«L’arredamento deve adeguarsi alle nuove relazioni sociali»

Stefano Schiavo: «La produzione finalizzata esclusivamente al catalogo e all’esposizione in fiera ha frenato lo sviluppo»

«Non basta il catalogo, né il semplice bazar dove esporre la collezione elaborata in un anno di lavoro. Anche le fiere non viaggiano più al ritmo dell’innovazione». Stefano Schiavo, co-fondatore di Sharazad e imprenditore per nuovi concept sociali, parla chiaro: «I ritmi sono mutati. Il settore era cadenzato da un rigoroso calendario basato su eventi clou come il Salone del Mobile e altre esposizioni estere. Ma questa scansione ha limato l’innovazione. Le aziende che ne sono uscite hanno cambiato format e capito che design e arredamento accendono nuove aree dell’economia come retail, food e business. Sono cambiate le relazioni sociali ma gran parte del comparto non crede che ciò sia importante. E sbaglia».

Un esempio?

«L’ufficio chiuso è sempre meno funzionale a un mercato del lavoro che ha a che fare con freelance e partite Iva che operano in auto lungo le strade. Progettare open space o uffici per questi professionisti usciti dalle aziende è una necessità. La svolta è immaginare il prodotto in nuovi contesti sociali. Basti pensare ai single che ormai superano le famiglie».

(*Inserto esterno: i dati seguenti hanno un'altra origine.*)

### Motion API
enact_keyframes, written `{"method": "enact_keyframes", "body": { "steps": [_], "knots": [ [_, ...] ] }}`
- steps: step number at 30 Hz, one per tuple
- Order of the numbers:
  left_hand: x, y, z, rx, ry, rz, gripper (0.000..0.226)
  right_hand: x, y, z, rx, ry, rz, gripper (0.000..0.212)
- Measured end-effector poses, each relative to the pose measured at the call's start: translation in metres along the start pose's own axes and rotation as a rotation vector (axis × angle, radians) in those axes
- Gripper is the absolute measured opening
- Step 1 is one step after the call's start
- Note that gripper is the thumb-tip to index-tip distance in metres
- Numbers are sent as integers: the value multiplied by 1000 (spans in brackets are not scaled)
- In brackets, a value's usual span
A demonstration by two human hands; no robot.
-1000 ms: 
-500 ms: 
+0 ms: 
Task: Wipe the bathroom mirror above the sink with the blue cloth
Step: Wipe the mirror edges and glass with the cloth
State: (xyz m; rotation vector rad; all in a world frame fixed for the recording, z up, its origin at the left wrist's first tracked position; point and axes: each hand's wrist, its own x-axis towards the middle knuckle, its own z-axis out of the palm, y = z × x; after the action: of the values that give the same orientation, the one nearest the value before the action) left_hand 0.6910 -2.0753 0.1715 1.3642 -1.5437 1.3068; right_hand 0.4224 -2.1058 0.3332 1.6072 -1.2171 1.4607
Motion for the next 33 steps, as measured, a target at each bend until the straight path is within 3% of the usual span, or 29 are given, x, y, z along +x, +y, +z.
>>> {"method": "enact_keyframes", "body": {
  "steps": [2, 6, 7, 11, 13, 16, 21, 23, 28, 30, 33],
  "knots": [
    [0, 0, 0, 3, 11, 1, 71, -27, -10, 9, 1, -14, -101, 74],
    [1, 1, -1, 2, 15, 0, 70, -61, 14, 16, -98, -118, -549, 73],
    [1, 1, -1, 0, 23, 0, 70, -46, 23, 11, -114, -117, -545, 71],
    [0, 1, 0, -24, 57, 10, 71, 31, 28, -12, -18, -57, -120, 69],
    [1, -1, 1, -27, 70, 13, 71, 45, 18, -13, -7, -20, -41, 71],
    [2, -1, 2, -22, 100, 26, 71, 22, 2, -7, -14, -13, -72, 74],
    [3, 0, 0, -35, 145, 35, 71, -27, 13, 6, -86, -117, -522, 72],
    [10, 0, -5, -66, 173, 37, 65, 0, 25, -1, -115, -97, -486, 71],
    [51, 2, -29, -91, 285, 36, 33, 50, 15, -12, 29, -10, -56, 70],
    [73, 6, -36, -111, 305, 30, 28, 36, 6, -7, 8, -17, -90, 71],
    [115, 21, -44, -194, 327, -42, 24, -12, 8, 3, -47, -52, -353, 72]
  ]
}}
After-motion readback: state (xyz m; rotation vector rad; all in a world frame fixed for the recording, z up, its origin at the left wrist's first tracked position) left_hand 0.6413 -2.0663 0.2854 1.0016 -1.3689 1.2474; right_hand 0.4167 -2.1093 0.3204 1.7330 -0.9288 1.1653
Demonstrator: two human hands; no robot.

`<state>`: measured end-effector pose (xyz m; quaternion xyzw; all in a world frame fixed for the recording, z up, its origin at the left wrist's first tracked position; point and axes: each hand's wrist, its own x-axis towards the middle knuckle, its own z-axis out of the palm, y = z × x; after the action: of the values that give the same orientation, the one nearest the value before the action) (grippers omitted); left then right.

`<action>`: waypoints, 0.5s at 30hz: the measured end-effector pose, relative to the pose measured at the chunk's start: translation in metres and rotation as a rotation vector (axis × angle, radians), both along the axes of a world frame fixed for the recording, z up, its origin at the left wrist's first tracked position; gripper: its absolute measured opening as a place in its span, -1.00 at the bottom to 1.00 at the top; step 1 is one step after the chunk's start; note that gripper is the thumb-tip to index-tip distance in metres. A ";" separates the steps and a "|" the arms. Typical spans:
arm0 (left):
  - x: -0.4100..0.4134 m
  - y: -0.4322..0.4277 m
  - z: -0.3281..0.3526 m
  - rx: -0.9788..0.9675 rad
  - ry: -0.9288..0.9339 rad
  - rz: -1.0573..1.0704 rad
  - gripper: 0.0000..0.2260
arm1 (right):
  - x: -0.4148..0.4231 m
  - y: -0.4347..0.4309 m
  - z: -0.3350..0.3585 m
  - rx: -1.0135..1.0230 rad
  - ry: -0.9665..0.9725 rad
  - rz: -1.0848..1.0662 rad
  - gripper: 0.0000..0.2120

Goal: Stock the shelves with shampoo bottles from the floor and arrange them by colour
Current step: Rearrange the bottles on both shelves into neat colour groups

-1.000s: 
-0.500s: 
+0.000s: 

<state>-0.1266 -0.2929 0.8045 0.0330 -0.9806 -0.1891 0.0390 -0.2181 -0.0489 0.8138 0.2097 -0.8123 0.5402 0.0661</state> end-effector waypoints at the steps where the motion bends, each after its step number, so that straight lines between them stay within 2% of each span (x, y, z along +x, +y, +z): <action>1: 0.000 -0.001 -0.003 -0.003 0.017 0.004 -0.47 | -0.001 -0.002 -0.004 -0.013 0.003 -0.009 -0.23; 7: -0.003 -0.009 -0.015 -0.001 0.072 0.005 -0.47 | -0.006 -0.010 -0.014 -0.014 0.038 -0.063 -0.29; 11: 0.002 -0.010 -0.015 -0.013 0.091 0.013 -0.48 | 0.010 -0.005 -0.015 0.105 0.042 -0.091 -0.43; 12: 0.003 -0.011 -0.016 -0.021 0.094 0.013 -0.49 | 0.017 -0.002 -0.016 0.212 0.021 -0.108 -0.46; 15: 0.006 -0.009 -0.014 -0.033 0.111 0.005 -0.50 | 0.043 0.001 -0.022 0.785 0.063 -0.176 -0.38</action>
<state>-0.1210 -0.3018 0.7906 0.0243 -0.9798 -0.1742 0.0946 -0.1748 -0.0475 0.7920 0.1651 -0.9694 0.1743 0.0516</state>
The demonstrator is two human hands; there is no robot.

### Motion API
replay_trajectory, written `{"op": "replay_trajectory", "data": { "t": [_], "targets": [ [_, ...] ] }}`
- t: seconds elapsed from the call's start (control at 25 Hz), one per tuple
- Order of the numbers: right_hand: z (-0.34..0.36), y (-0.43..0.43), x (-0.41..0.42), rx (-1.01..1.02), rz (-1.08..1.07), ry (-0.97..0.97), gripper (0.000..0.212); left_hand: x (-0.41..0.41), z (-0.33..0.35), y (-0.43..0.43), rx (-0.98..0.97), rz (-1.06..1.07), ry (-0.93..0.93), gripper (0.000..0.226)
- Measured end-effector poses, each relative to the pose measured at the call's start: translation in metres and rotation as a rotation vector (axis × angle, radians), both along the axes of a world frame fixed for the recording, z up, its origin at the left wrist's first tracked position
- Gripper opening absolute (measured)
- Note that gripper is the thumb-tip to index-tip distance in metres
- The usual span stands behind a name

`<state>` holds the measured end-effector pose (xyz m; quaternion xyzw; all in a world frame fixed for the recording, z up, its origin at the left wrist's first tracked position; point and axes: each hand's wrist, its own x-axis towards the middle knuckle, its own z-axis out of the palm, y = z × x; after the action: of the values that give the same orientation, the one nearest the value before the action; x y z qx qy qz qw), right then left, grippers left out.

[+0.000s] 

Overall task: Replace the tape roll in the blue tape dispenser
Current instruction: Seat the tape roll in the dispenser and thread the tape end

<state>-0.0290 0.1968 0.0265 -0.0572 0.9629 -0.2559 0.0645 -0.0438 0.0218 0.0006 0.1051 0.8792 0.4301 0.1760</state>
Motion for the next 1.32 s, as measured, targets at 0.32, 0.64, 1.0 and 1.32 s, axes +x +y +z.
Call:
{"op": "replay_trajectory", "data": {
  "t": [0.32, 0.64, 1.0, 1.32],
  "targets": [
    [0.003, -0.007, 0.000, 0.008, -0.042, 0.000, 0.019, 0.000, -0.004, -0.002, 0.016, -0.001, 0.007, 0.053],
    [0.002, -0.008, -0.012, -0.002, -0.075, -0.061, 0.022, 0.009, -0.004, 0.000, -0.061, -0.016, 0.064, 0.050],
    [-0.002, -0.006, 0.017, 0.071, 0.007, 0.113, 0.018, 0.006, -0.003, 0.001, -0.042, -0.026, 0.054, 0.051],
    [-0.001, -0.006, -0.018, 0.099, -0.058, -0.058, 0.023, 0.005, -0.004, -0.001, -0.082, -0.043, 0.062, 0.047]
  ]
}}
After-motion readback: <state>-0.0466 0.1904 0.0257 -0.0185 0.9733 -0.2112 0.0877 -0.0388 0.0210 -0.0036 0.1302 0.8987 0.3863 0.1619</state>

Qual è stata la risposta delle Pmi alla grande crisi?

«La spirale di un mercato sempre più complesso ha disorientato molti. Tante strutture erano organizzate e programmate a catalogo, ma nulla è più prevedibile e i clienti chiedono flessibilità e soluzioni costumizzate. Molti non sono riusciti a elaborare il cambiamento».

Quali ancora i limiti del sistema?

«Il passaggio generazionale trova grande difficoltà nel compiersi. Spesso i figli hanno contrasti nella gestione per colpa dei retaggi di un passato rimasto nella testa di genitori e dipendenti. Ma oggi servono più responsabilità e idee, meno esecuzione».

Quanto si sta investendo su nuove tecnologie e digitale?

«Molte aziende, purtroppo, non hanno ancora compreso l’importanza del digitale che non è solo marketing ma un database di relazioni strutturate e condivise. Registrare contatti, incontri e relazioni è fondamentale. Il business si crea da qui».

L’e-commerce è un optional o una pratica diffusa?

«Lo spazio del web è una finestra diretta con i clienti e uno spazio di aggregazione pari al negozio: una nuova economia attorno alle iniziative fisiche. Sono due livelli, fisico e virtuale, che si sommano ma non si sostituiscono».

Considerando la concorrenza, quali le chance per le nostre Pmi nel globo?

« La differenza la fa l’imprenditore che capisce meglio il mercato, viaggia e fa viaggiare i dipendenti, li forma (e da troppo tempo si trascura la formazione). Il mio consiglio è uscire dalle aziende e costruire nuovi business dove comprendere le nuove tecnologie».

II trend del settore?

« I fondi americani e europei del settore immobiliare ci dicono che la crisi è finita, il problema è come ricostruire. Siamo pieni di edifici dove si è pensato all’involucro ma non a come riempire gli spazi, riqualificando anche interi quartieri. Quello che deve fare un’azienda oggi è trovare la connessione tra chi pensa questi luoghi e chi crea i prodotti che poi vanno inseriti».